Greek sailors and merchants began emigrating to Ethiopia in significant numbers in the late 1800s. It is likely some were refugees of the Greek Genocide, Greek Civil War, and later the military dictatorship. Nowadays, a small Greek community in Ethiopia is keeping both cultures alive.

By Alice McCool (Al Jazeera) |

ADDIS ABABA―”Did you know that Ethiopia gets its name from the Greek word Aethiopia, first used by Homer?” Greek Ambassador to Ethiopia Nikolaos Patakias says proudly.

Sitting in his office in the capital Addis Ababa, Patakias shows an ancient Greek romantic novel, The Aethiopica. It’s a love story about the relationship between the daughter of the queen of Ethiopia and a Greek descendant of Achilles.

Also in his possession are photographs of relics from the ancient Ethiopian Kingdom of Axum. These include the famous Ezana Stone and some gold coins, both of which have ancient Greek scripture written on them.

“Tradition counts for a lot in Ethiopia and Greece, we follow it by the book,” says businessman Odysseas Parris, 57, sitting in a Greek restaurant close to the ambassador’s residence.

“We’re very lucky because we get to enjoy festivities from both cultures.”

As he sips his frappe – Greek iced coffee – and his wife Anastasia Mitsopoulou smokes and talks expressively with friends, they are unmistakably Mediterranean.

Yet Parris and Mitsopoulou are two of Addis Ababa’s second generation Ethio-Greeks. Both of Parris’ grandfathers were Greek and grandmothers Ethiopian. He, and his parents before him, were born in Ethiopia.

Mitsopoulou’s story is similar, though she is also part Italian. But being part of what are arguably two of the world’s proudest and most ancient cultures isn’t always easy, says Mitsopoulou, a teacher at the Greek Community School.

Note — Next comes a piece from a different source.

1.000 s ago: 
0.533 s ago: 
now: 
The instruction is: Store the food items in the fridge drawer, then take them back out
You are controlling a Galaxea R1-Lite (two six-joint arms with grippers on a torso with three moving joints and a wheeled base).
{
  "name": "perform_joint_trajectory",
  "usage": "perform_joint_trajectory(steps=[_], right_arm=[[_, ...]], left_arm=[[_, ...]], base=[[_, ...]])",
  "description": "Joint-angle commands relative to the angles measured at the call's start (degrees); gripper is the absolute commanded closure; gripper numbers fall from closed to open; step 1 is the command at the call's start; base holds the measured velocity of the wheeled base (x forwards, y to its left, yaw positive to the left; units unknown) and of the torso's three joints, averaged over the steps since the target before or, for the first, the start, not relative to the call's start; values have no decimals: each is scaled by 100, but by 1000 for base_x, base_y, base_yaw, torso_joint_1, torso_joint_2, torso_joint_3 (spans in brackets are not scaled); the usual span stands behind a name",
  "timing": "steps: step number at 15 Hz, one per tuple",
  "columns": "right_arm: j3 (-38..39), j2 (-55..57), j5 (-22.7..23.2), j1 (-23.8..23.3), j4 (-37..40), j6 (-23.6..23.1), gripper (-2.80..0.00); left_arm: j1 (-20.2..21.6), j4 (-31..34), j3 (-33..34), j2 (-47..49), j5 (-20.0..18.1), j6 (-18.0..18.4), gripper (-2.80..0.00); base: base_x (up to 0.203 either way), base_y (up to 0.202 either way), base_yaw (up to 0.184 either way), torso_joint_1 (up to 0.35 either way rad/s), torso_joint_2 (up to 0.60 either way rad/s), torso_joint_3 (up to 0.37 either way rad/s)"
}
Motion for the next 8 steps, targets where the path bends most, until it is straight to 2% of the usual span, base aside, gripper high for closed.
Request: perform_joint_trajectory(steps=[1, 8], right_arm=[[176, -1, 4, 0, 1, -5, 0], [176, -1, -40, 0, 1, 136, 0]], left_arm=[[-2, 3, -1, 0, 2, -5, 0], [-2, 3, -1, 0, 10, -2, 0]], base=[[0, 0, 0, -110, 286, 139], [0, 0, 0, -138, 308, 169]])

“Neither country really accepts us as one of them. In Greece we are Ethiopians, and in Ethiopia we are Greeks,” she says with a sigh.

Greek sailors and merchants began emigrating to Ethiopia in significant numbers in the late 1800s. It is likely some were refugees of the Greek Genocide, Greek Civil War, and later the military dictatorship.

In its heyday, the embassy here estimates the Greek community numbered between 5,000 and 6,000 people.